Set down word for word each line from the start of the listing through the line that contains "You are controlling", both included.

————————

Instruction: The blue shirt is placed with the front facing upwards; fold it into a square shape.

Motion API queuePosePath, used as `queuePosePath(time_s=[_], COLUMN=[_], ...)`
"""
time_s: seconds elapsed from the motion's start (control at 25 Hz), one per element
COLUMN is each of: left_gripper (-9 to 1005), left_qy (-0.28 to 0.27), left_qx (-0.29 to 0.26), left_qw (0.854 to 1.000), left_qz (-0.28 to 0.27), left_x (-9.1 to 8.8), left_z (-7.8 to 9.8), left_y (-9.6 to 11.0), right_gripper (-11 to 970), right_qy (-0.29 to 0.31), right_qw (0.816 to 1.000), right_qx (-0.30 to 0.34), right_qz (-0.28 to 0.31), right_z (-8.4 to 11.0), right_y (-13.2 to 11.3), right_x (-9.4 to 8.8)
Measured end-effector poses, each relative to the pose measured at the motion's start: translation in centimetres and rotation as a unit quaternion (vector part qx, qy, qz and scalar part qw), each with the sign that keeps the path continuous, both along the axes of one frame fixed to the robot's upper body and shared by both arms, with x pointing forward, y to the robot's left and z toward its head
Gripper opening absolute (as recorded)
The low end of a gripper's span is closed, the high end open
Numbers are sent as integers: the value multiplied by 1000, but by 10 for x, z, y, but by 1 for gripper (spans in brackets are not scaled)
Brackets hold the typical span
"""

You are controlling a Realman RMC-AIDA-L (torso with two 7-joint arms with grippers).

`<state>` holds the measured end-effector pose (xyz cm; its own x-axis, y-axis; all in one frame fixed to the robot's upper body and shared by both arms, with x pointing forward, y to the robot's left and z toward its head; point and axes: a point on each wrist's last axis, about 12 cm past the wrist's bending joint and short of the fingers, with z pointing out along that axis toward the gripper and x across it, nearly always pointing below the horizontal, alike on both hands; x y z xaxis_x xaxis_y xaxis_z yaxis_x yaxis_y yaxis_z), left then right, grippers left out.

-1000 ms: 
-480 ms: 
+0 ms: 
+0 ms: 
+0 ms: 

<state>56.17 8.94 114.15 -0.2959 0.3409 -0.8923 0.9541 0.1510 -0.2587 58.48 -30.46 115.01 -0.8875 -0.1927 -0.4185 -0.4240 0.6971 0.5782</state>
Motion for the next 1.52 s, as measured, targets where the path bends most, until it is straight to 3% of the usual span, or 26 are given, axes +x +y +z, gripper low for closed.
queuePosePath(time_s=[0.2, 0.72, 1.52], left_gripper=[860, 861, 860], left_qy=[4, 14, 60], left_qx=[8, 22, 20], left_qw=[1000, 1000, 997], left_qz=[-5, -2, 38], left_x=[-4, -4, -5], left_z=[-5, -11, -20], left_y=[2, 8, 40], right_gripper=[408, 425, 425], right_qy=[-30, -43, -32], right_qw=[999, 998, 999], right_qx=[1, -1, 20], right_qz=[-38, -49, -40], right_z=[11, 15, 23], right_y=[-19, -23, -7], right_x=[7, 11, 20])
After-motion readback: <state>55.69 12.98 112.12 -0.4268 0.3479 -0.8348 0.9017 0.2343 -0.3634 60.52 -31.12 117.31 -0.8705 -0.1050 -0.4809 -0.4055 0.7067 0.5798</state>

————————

_OUTPUT_
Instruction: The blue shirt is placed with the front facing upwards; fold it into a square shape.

Motion API queuePosePath, used as `queuePosePath(time_s=[_], COLUMN=[_], ...)`
"""
time_s: seconds elapsed from the motion's start (control at 25 Hz), one per element
COLUMN is each of: left_gripper (-9 to 1005), left_qy (-0.28 to 0.27), left_qx (-0.29 to 0.26), left_qw (0.854 to 1.000), left_qz (-0.28 to 0.27), left_x (-9.1 to 8.8), left_z (-7.8 to 9.8), left_y (-9.6 to 11.0), right_gripper (-11 to 970), right_qy (-0.29 to 0.31), right_qw (0.816 to 1.000), right_qx (-0.30 to 0.34), right_qz (-0.28 to 0.31), right_z (-8.4 to 11.0), right_y (-13.2 to 11.3), right_x (-9.4 to 8.8)
Measured end-effector poses, each relative to the pose measured at the motion's start: translation in centimetres and rotation as a unit quaternion (vector part qx, qy, qz and scalar part qw), each with the sign that keeps the path continuous, both along the axes of one frame fixed to the robot's upper body and shared by both arms, with x pointing forward, y to the robot's left and z toward its head
Gripper opening absolute (as recorded)
The low end of a gripper's span is closed, the high end open
Numbers are sent as integers: the value multiplied by 1000, but by 10 for x, z, y, but by 1 for gripper (spans in brackets are not scaled)
Brackets hold the typical span
"""

You are controlling a Realman RMC-AIDA-L (torso with two 7-joint arms with grippers).

The exercise requires nothing else.